The packer sorts by score, then greedily takes items until the token budget runs out. Items it can't fit are counted as deferred, not discarded.
Original order is preserved
Pack scores in relevance order but returns the selected items in their original order, so message chronology stays intact. A model reads them in the sequence they happened, not the sequence they ranked.
The call shape
Pack takes the query, the candidate items, and options for the budget and signal weights. Items can carry a pre-counted Tokens value; when it's zero, Pack counts the text with the engine's offline counter.
items := []contextwindow.Item{
{ID: "sys", Text: systemPrompt, Pin: true}, // always included
{ID: "err", Text: stackTrace, Timestamp: now}, // error signal boosts it
{ID: "doc", Text: oldNote, Timestamp: yesterday},
}
res := contextwindow.Pack("why did the deploy fail", items, contextwindow.Options{
MaxTokens: 8000, // total window budget
ReserveTokens: 1000, // left free for the model's response / tool call
})
// res.Items are in original order; the rest is honest accounting.

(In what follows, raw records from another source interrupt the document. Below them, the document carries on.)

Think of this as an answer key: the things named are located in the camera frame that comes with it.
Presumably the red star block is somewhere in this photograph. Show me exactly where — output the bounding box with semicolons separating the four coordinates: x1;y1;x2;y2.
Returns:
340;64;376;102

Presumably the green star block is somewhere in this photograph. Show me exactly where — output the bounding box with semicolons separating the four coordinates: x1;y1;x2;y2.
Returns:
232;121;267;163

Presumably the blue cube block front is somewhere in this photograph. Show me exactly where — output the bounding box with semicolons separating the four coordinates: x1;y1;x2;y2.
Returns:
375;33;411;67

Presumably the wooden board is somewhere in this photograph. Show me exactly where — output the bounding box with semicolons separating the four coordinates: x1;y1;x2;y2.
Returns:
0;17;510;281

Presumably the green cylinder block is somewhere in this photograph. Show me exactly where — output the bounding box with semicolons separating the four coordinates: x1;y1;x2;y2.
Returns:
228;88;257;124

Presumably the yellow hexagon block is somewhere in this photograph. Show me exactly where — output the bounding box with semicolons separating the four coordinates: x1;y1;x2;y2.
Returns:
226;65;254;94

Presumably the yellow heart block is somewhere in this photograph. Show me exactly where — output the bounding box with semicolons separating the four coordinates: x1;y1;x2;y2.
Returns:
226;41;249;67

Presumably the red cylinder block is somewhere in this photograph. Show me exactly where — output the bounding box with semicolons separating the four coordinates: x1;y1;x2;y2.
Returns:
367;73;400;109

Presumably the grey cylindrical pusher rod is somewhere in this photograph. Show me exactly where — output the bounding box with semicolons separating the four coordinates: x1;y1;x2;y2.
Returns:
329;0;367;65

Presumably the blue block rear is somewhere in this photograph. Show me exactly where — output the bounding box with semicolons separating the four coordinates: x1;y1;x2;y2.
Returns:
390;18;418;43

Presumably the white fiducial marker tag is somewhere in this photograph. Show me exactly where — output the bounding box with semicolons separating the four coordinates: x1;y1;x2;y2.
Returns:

for _, it := range res.Items {
use(it.Text)
}
_ = res.TokensUsed // tokens the packed context occupies
_ = res.TokensBefore // tokens if everything had been sent
_ = res.DeferredCount // items that didn't fit the budgetMaxTokens is the whole window; ReserveTokens is carved out and left unused for the next model response or tool call. The budget the packer fills is MaxTokens − ReserveTokens.
Why deterministic
The same query, items, and options always produce the same selection. There is no embedding model and no network call in the path, so packing behaves identically offline and in CI, and a selection is reproducible. TokensBefore and TokensUsed are counted with the engine's inferred counter — the same counter behind every other ratio in the engine.
Honesty rule
The packer's token figures are inferred, per-run estimates from the offline counter, never verified and never re-projected. It selects and accounts for context; it doesn't claim a saving.